* **WORK TASK**: Using the data beneath this instruction, retype only the lines from the one that contains "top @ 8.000" down to the one that contains "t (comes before", both included, exactly as they appear.

* **Collected data**:
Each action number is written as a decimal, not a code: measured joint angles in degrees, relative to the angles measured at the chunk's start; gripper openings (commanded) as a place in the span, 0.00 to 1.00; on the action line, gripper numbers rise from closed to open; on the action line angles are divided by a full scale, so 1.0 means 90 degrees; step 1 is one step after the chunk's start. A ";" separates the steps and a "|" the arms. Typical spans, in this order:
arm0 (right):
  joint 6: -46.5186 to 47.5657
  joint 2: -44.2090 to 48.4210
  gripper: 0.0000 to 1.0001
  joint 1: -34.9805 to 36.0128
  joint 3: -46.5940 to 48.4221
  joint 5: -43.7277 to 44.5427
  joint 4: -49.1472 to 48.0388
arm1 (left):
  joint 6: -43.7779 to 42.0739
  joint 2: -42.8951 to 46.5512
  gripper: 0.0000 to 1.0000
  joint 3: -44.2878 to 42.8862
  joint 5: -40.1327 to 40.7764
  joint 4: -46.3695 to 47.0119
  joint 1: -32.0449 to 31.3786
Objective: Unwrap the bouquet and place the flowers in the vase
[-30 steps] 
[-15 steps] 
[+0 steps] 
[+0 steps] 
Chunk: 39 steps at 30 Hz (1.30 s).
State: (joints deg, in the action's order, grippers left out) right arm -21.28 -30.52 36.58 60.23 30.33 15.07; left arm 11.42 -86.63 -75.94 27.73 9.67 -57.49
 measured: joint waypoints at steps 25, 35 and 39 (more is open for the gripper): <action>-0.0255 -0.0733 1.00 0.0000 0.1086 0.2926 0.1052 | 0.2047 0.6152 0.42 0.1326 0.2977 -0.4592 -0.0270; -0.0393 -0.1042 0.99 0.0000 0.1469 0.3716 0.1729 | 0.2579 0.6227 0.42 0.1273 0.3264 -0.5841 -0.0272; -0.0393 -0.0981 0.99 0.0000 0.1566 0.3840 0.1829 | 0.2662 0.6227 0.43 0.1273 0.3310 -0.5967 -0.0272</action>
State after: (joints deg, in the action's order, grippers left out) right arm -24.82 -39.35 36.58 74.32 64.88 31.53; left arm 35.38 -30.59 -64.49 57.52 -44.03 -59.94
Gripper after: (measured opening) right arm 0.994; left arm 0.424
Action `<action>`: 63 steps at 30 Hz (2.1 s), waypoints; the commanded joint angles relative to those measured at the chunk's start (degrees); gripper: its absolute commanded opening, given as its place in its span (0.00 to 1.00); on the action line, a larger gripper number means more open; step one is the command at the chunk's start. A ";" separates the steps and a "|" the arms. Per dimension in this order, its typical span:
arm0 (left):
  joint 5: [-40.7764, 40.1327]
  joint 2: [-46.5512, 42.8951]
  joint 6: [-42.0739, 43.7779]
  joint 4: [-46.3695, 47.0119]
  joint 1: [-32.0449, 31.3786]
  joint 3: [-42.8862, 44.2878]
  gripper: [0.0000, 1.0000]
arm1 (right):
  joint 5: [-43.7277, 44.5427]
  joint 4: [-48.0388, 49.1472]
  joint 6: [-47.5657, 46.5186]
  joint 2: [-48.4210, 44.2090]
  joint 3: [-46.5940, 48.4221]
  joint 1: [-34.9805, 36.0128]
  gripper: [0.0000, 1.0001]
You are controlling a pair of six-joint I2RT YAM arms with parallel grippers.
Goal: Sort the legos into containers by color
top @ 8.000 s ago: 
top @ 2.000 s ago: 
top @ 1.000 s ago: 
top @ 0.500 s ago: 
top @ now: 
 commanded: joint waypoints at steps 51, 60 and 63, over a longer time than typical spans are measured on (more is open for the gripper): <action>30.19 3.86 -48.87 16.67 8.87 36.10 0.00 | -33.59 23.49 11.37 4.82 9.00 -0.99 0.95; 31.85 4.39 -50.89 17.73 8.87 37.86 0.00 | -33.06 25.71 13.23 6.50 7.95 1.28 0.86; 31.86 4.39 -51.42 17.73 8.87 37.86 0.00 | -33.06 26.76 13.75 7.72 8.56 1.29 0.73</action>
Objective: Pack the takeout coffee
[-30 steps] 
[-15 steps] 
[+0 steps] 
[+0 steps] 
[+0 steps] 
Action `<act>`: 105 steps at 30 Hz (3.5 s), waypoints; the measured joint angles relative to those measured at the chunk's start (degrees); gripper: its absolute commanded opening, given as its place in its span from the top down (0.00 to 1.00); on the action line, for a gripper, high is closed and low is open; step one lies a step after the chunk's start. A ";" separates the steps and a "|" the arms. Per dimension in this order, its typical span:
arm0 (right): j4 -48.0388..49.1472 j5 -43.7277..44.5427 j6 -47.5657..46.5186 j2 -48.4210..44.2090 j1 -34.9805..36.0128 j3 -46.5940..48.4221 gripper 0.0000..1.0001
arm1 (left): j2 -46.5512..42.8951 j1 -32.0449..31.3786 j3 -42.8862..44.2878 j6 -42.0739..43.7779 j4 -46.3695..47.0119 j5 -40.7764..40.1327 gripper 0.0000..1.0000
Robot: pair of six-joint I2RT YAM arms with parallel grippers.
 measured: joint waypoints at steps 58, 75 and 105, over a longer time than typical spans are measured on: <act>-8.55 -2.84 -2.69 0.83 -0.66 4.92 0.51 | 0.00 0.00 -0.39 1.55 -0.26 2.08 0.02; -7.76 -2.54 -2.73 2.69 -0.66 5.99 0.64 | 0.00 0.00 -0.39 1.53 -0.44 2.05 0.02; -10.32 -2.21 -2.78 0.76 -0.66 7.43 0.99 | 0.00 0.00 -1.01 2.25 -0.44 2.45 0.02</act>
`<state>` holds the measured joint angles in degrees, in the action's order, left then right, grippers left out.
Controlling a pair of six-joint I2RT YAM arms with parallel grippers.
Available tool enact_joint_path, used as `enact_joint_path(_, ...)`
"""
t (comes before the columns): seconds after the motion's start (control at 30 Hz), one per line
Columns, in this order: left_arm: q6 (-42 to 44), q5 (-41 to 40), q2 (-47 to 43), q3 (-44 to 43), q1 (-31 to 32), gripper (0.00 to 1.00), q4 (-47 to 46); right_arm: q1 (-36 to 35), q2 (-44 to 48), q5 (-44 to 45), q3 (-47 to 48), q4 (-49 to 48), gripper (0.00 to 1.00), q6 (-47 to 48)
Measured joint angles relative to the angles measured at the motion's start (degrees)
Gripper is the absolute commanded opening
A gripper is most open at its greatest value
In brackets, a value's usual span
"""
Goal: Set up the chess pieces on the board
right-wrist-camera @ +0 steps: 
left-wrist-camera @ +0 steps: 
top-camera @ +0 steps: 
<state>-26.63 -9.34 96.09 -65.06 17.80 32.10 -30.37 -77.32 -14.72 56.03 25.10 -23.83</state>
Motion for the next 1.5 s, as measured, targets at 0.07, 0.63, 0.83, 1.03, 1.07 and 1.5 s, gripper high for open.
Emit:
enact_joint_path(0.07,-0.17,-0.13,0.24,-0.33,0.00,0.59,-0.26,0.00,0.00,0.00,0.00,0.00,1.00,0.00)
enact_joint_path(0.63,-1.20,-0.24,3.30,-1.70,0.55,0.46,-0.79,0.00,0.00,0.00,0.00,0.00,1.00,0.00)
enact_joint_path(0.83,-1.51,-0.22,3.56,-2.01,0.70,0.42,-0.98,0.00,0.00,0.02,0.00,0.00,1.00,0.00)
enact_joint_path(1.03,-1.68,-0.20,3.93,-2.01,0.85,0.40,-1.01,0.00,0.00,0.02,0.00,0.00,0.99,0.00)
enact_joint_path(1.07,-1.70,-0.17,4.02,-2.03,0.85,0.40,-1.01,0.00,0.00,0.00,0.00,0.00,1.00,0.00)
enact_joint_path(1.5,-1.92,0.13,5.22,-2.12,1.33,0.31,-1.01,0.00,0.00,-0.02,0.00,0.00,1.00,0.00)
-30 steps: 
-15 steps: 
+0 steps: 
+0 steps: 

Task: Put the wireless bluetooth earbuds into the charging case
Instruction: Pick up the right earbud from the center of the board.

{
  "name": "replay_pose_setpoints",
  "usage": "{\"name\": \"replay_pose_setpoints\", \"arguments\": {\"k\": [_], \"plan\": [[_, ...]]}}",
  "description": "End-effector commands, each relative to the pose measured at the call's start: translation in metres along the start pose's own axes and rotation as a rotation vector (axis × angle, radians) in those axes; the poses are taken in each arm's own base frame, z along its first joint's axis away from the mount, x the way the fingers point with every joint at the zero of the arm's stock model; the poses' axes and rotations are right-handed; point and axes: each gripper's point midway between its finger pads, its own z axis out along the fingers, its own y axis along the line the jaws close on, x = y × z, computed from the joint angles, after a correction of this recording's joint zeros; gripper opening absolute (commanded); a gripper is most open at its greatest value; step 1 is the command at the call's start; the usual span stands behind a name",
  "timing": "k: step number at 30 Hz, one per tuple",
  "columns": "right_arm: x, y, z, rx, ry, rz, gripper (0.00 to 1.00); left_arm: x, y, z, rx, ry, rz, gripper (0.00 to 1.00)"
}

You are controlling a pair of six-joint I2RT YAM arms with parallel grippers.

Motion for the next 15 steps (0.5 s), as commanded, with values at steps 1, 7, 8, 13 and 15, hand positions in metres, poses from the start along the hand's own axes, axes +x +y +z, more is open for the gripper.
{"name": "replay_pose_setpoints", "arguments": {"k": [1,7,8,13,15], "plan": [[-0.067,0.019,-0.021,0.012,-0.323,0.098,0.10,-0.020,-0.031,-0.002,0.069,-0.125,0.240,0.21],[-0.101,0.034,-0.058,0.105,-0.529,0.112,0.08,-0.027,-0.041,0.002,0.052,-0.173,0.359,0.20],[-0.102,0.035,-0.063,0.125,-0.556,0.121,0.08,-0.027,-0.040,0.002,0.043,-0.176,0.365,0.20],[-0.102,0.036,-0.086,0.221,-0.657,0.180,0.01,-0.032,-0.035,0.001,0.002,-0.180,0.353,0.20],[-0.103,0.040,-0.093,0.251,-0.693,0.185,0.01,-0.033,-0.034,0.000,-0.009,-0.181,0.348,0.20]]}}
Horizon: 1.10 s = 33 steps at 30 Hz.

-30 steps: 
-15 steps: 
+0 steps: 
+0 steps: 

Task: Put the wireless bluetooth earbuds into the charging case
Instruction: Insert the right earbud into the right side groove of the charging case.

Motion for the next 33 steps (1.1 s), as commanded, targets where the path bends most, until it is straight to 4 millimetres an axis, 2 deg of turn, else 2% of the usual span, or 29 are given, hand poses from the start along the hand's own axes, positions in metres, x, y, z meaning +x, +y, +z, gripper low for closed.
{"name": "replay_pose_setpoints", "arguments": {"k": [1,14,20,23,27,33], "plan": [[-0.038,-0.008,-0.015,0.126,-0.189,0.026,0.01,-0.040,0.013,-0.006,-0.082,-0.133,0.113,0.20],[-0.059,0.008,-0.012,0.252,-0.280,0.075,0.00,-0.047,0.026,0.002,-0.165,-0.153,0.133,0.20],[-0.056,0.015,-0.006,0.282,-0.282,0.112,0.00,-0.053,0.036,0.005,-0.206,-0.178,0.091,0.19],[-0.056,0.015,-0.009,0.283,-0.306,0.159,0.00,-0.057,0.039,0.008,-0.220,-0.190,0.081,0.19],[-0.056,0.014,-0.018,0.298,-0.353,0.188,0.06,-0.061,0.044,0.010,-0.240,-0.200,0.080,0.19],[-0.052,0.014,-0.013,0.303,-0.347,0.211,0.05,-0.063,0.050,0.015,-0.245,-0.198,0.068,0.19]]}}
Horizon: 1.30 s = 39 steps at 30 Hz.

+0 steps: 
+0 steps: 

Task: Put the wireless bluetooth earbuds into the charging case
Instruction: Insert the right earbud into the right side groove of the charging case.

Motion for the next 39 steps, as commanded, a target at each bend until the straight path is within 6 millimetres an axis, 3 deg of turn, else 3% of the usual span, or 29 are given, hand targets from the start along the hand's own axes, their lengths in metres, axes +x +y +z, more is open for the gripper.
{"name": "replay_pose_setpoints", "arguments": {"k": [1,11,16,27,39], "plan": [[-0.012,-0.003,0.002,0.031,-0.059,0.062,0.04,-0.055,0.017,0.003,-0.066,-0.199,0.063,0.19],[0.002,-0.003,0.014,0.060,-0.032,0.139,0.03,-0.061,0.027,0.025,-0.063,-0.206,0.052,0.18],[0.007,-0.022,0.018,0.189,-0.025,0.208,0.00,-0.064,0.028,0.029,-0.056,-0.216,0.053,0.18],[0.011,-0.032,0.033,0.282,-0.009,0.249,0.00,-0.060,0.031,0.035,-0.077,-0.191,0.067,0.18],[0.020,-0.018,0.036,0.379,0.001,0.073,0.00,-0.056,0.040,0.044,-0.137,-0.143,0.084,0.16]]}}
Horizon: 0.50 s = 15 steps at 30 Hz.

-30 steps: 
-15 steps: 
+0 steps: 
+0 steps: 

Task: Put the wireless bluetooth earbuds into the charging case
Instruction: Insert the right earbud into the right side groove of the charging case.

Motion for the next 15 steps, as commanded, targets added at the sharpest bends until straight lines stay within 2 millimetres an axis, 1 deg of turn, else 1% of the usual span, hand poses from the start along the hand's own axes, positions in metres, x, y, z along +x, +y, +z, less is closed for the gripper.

* **EXPECTED ANSWER**:
top @ 8.000 s ago: 
top @ 2.000 s ago: 
top @ 1.000 s ago: 
top @ 0.500 s ago: 
top @ now: 
 commanded: joint waypoints at steps 51, 60 and 63, over a longer time than typical spans are measured on (more is open for the gripper): <action>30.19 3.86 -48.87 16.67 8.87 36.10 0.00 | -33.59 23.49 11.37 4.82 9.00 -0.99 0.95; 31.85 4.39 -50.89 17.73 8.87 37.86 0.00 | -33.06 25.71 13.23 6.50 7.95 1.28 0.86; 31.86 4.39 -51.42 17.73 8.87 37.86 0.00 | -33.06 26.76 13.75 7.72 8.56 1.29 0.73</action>
Objective: Pack the takeout coffee
[-30 steps] 
[-15 steps] 
[+0 steps] 
[+0 steps] 
[+0 steps] 
Action `<act>`: 105 steps at 30 Hz (3.5 s), waypoints; the measured joint angles relative to those measured at the chunk's start (degrees); gripper: its absolute commanded opening, given as its place in its span from the top down (0.00 to 1.00); on the action line, for a gripper, high is closed and low is open; step one lies a step after the chunk's start. A ";" separates the steps and a "|" the arms. Per dimension in this order, its typical span:
arm0 (right): j4 -48.0388..49.1472 j5 -43.7277..44.5427 j6 -47.5657..46.5186 j2 -48.4210..44.2090 j1 -34.9805..36.0128 j3 -46.5940..48.4221 gripper 0.0000..1.0001
arm1 (left): j2 -46.5512..42.8951 j1 -32.0449..31.3786 j3 -42.8862..44.2878 j6 -42.0739..43.7779 j4 -46.3695..47.0119 j5 -40.7764..40.1327 gripper 0.0000..1.0000
Robot: pair of six-joint I2RT YAM arms with parallel grippers.
 measured: joint waypoints at steps 58, 75 and 105, over a longer time than typical spans are measured on: <act>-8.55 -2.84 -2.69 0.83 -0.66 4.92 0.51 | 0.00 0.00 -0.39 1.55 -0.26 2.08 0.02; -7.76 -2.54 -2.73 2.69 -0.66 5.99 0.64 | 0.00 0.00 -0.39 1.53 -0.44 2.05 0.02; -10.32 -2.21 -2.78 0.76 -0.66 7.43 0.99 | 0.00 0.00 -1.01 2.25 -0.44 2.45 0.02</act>
`<state>` holds the measured joint angles in degrees, in the action's order, left then right, grippers left out.
Controlling a pair of six-joint I2RT YAM arms with parallel grippers.
Available tool enact_joint_path, used as `enact_joint_path(_, ...)`
"""
t (comes before the columns): seconds after the motion's start (control at 30 Hz), one per line

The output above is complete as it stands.